Depuis 25 ans, la popularité du phénomène est entretenue par des lancements réguliers qui visent à étendre l’univers Pokémon autour de nouveaux supports, de nouvelles expériences et, bien sûr, de nouveaux Pokémon à capturer. On compte à présent 898 Pokémon. Autant dire que le célèbre slogan « Attrapez-les tous » constitue plus que jamais un véritable défi à relever pour les passionnés.
Ces innovations successives ont contribué à attirer les jeunes consommateurs, fidéliser les fans de la première heure, alimentant ainsi un dialogue intergénérationnel qui se laisse voir au sein des familles. En parallèle, de nouveaux adeptes ont été recrutés en mobilisant les ressources offertes par les technologies du numérique, faisant des Pokémon un phénomène dépassant la cible restreinte des gamers et des collectionneurs, générant même un nouveau marché au sein duquel certaines cartes peuvent se vendre plusieurs dizaines de milliers d’euros.
Capitaliser sur les technologies numériques
L’un des faits marquants de ces dernières années, qui a redonné un nouveau souffle à la licence, est sans conteste l’arrivée du jeu Pokémon Go : un jeu accessible gratuitement, via une application à télécharger sur smartphone, utilisant un système innovant de réalité augmentée.
Là encore la formule proposée se veut simple : les joueurs sont invités à capturer des Pokémon dans les environnements qu’ils fréquentent, faire des combats pour prendre des arènes défendues par d’autres joueurs. Lancée en juillet 2016, l’application développée par Niantic a connu un vif succès, avec un pic de 28,5 millions d’utilisateurs dès le premier mois de commercialisation et des téléchargements évalués à 500 millions dans plus d’une centaine de pays.
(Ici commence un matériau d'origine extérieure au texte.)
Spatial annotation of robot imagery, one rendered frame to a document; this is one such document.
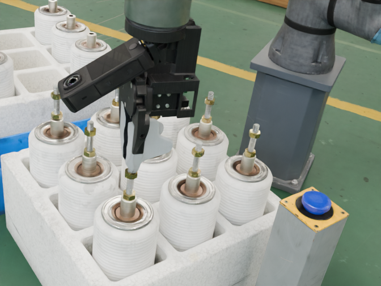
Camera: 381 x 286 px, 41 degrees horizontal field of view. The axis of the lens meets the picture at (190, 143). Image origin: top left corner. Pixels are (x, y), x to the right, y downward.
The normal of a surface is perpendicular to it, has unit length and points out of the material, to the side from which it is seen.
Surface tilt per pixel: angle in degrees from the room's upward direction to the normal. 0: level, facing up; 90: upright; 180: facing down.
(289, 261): 90
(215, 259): 90
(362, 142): 0
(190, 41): 90
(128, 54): 32
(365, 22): 112
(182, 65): 90
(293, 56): 72
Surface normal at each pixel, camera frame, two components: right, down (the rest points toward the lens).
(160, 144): 0.34, 0.56
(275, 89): -0.41, 0.45
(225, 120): 0.13, -0.83
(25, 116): 0.56, 0.51
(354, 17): -0.77, 0.50
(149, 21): -0.14, 0.53
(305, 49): -0.11, 0.25
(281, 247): -0.79, 0.24
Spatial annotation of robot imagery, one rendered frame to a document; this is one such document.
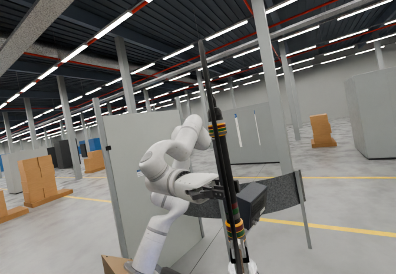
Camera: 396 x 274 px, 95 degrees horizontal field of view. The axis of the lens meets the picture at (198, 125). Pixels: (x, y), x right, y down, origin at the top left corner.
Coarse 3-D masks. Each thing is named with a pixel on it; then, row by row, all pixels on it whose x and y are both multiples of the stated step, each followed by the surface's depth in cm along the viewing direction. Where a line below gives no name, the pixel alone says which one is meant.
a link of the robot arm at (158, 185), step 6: (168, 168) 58; (162, 174) 56; (168, 174) 55; (150, 180) 56; (156, 180) 55; (162, 180) 55; (150, 186) 60; (156, 186) 57; (162, 186) 55; (156, 192) 60; (162, 192) 56; (168, 192) 54
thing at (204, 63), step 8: (200, 40) 38; (200, 48) 36; (200, 56) 36; (208, 72) 43; (208, 80) 35; (208, 88) 35; (208, 96) 35; (216, 128) 35; (216, 136) 35; (216, 144) 35; (224, 168) 35; (224, 176) 35; (224, 184) 35; (232, 216) 34; (232, 224) 34; (232, 232) 34; (240, 264) 32; (240, 272) 30
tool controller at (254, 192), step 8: (256, 184) 126; (240, 192) 116; (248, 192) 116; (256, 192) 117; (264, 192) 120; (240, 200) 110; (248, 200) 108; (256, 200) 111; (264, 200) 122; (240, 208) 111; (248, 208) 107; (256, 208) 112; (264, 208) 124; (240, 216) 112; (248, 216) 108; (256, 216) 115; (248, 224) 109
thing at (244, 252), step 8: (232, 240) 41; (240, 240) 41; (232, 248) 39; (240, 248) 39; (232, 256) 39; (248, 256) 39; (232, 264) 46; (248, 264) 45; (232, 272) 43; (248, 272) 40; (256, 272) 42
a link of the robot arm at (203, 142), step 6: (192, 114) 89; (186, 120) 85; (192, 120) 84; (198, 120) 85; (192, 126) 80; (198, 126) 83; (198, 132) 81; (204, 132) 97; (198, 138) 93; (204, 138) 96; (210, 138) 101; (198, 144) 98; (204, 144) 97
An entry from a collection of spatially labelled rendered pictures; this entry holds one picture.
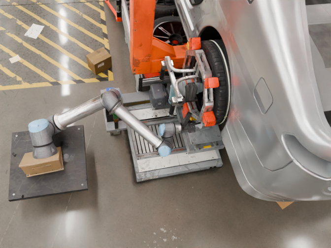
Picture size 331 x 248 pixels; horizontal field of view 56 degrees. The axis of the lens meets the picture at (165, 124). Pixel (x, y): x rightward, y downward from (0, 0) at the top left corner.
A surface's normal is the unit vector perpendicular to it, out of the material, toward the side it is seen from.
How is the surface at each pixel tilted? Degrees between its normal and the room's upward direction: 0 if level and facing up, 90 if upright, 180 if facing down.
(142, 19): 90
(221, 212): 0
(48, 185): 0
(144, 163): 0
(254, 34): 78
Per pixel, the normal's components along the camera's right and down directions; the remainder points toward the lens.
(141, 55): 0.22, 0.85
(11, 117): 0.10, -0.51
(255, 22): -0.91, 0.02
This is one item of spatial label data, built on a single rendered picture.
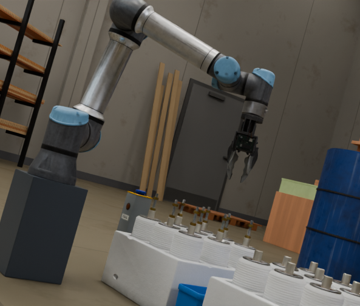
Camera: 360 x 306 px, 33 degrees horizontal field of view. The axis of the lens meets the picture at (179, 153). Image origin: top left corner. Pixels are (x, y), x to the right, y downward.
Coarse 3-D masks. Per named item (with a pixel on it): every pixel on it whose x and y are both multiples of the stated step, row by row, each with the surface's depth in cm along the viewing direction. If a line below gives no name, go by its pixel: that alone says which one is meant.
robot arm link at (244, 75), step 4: (240, 72) 193; (244, 72) 194; (244, 76) 192; (212, 80) 194; (216, 80) 193; (240, 80) 190; (244, 80) 191; (212, 84) 195; (216, 84) 194; (220, 84) 189; (240, 84) 192; (244, 84) 191; (216, 88) 196; (220, 88) 195; (224, 88) 192; (228, 88) 189; (232, 88) 190; (236, 88) 192; (240, 88) 192; (244, 88) 192; (232, 92) 195; (236, 92) 194; (240, 92) 193
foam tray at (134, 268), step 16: (112, 240) 207; (128, 240) 199; (112, 256) 204; (128, 256) 197; (144, 256) 190; (160, 256) 183; (112, 272) 202; (128, 272) 195; (144, 272) 187; (160, 272) 181; (176, 272) 176; (192, 272) 179; (208, 272) 183; (224, 272) 186; (128, 288) 192; (144, 288) 185; (160, 288) 179; (176, 288) 176; (144, 304) 183; (160, 304) 177
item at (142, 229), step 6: (138, 216) 204; (138, 222) 202; (144, 222) 201; (150, 222) 201; (156, 222) 202; (138, 228) 202; (144, 228) 201; (150, 228) 201; (132, 234) 204; (138, 234) 202; (144, 234) 201; (150, 234) 201; (144, 240) 201
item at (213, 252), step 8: (208, 240) 190; (208, 248) 190; (216, 248) 189; (224, 248) 189; (200, 256) 191; (208, 256) 189; (216, 256) 188; (224, 256) 189; (216, 264) 188; (224, 264) 190
L’ancrage numérique du concept a favorisé l’émergence de communautés d’utilisateurs qui prennent désormais en charge la communication dédiée à l’univers des Pokémon via les réseaux sociaux pour toucher de nouveaux consommateurs. Notons qu’au-delà du simple jeu, Pokemon Go a marqué un tournant pour la licence, mettant au cœur de sa proposition, la dimension sociale de l’expérience. Le jeu a cassé la barrière de l’écran, poussant les joueurs à se rencontrer, interagir et partager, mobilisant les principes déjà mis en œuvre sur la Gameboy.
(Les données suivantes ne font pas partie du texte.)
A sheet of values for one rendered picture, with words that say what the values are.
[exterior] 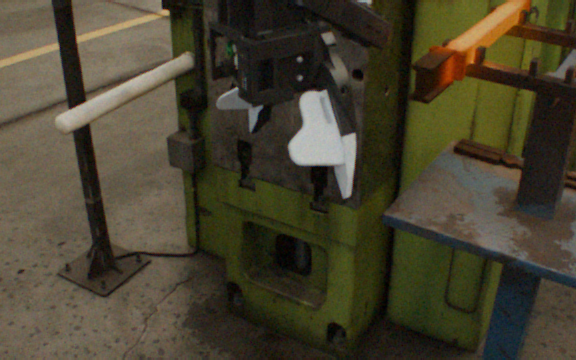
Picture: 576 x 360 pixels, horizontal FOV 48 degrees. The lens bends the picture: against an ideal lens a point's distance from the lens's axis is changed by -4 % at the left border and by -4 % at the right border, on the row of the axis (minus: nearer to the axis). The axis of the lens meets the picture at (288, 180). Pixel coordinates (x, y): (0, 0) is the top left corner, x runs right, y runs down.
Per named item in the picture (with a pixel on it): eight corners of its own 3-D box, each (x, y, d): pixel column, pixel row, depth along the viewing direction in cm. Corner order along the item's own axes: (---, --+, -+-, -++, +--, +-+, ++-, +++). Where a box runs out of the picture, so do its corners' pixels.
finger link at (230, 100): (199, 119, 66) (223, 63, 58) (251, 105, 69) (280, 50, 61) (212, 145, 65) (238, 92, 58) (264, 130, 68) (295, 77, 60)
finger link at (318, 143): (299, 215, 55) (261, 107, 55) (356, 193, 58) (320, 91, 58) (318, 210, 52) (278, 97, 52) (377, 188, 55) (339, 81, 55)
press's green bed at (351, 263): (346, 367, 165) (357, 209, 141) (224, 315, 182) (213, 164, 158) (428, 253, 206) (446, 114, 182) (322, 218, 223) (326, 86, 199)
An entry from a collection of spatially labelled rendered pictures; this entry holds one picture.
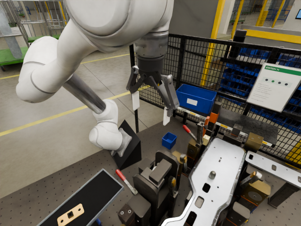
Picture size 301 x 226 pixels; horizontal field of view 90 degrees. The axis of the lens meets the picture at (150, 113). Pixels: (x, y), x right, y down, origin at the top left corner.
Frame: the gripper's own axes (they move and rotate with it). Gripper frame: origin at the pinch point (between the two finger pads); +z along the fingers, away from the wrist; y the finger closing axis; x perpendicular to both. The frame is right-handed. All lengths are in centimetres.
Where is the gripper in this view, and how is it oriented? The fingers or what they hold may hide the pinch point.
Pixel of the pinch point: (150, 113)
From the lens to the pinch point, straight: 53.3
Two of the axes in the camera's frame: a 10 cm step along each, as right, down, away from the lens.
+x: 6.2, -4.7, 6.3
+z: 0.0, 8.0, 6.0
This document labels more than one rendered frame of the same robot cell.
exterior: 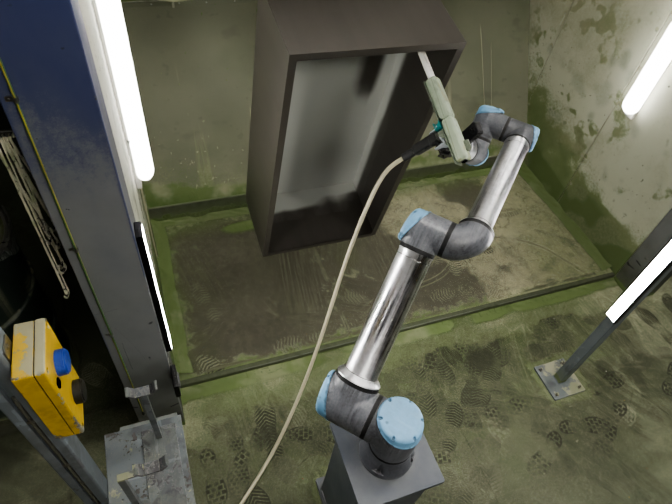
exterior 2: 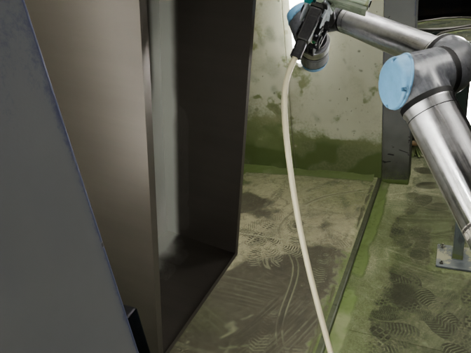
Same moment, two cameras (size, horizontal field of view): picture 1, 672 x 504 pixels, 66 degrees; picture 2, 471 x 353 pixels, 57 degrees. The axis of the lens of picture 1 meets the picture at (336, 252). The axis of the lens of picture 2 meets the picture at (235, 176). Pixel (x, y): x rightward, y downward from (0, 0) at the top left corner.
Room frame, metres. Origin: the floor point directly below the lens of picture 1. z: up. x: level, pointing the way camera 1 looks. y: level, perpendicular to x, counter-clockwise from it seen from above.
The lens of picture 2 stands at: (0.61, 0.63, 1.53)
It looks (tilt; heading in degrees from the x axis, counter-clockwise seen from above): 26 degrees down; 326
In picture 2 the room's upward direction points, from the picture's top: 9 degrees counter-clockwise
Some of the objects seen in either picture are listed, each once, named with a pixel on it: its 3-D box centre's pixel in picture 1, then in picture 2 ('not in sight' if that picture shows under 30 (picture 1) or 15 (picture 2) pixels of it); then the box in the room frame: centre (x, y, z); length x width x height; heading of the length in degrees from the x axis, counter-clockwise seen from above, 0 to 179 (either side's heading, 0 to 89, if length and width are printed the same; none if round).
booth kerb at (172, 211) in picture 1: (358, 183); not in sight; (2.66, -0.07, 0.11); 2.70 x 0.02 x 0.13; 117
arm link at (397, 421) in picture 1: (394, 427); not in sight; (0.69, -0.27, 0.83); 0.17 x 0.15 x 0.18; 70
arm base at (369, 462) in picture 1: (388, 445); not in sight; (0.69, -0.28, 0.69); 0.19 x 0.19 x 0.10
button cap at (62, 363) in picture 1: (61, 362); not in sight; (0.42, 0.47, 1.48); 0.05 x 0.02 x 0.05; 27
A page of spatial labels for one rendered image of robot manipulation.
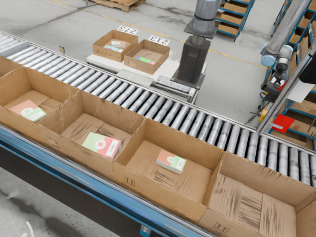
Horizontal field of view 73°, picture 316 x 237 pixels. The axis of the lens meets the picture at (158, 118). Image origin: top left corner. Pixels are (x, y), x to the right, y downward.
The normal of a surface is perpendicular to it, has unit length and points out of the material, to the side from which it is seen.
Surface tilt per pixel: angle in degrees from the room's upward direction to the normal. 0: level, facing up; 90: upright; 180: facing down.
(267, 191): 89
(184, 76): 90
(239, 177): 89
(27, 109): 0
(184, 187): 1
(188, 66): 90
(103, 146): 0
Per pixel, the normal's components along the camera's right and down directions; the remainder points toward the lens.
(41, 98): 0.09, -0.72
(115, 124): -0.42, 0.58
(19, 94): 0.90, 0.37
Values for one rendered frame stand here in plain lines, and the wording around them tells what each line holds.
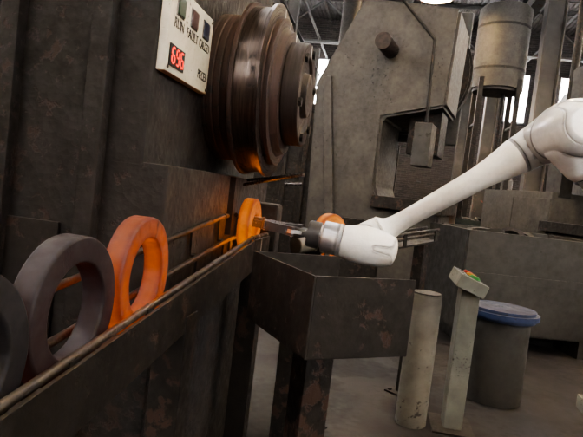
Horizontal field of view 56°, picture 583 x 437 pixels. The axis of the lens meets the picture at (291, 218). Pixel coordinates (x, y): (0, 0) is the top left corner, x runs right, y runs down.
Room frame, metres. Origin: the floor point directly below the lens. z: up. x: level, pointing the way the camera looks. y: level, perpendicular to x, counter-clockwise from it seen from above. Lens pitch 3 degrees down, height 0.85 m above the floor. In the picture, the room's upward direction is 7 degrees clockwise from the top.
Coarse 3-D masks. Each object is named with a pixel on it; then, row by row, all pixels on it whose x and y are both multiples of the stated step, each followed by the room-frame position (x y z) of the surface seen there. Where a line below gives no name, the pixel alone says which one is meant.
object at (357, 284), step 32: (256, 256) 1.08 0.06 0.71; (288, 256) 1.13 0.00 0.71; (320, 256) 1.16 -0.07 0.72; (256, 288) 1.07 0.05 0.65; (288, 288) 0.94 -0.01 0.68; (320, 288) 0.87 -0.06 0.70; (352, 288) 0.89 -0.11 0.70; (384, 288) 0.92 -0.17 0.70; (256, 320) 1.05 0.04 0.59; (288, 320) 0.93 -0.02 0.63; (320, 320) 0.87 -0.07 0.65; (352, 320) 0.90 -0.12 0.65; (384, 320) 0.93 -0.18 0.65; (320, 352) 0.87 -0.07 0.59; (352, 352) 0.90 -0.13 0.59; (384, 352) 0.93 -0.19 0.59; (320, 384) 1.02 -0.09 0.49; (288, 416) 1.05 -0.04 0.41; (320, 416) 1.02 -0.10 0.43
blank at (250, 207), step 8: (248, 200) 1.52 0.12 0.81; (256, 200) 1.53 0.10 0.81; (240, 208) 1.49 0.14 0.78; (248, 208) 1.49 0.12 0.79; (256, 208) 1.54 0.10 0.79; (240, 216) 1.48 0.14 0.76; (248, 216) 1.48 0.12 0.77; (240, 224) 1.47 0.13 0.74; (248, 224) 1.47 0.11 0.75; (240, 232) 1.47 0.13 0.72; (248, 232) 1.48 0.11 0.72; (256, 232) 1.57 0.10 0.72; (240, 240) 1.48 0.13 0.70
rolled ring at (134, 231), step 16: (128, 224) 0.80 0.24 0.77; (144, 224) 0.81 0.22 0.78; (160, 224) 0.87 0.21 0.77; (112, 240) 0.77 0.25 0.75; (128, 240) 0.77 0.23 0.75; (144, 240) 0.82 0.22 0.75; (160, 240) 0.88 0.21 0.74; (112, 256) 0.76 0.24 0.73; (128, 256) 0.77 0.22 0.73; (144, 256) 0.90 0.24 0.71; (160, 256) 0.89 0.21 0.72; (128, 272) 0.77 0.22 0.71; (144, 272) 0.90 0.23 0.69; (160, 272) 0.90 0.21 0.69; (128, 288) 0.78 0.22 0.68; (144, 288) 0.89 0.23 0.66; (160, 288) 0.90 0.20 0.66; (128, 304) 0.78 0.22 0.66; (144, 304) 0.87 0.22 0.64; (112, 320) 0.77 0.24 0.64
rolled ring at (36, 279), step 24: (48, 240) 0.63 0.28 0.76; (72, 240) 0.63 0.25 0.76; (96, 240) 0.68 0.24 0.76; (24, 264) 0.59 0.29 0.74; (48, 264) 0.59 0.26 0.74; (72, 264) 0.63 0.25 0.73; (96, 264) 0.69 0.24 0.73; (24, 288) 0.58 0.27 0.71; (48, 288) 0.59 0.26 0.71; (96, 288) 0.71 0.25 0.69; (48, 312) 0.59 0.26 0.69; (96, 312) 0.71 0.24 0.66; (72, 336) 0.70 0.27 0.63; (48, 360) 0.60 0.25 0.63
Ainsi, il n’était pas rare durant les mois de juillet et août 2016, de croiser des centaines de jeunes dans les places, les parcs et les endroits stratégiques, rassemblés autour jeu. Des rencontres ont eu lieu, des amitiés se sont créées. Mais surtout, cette période marque la consolidation d’une communauté de marque au-delà des frontières du virtuel.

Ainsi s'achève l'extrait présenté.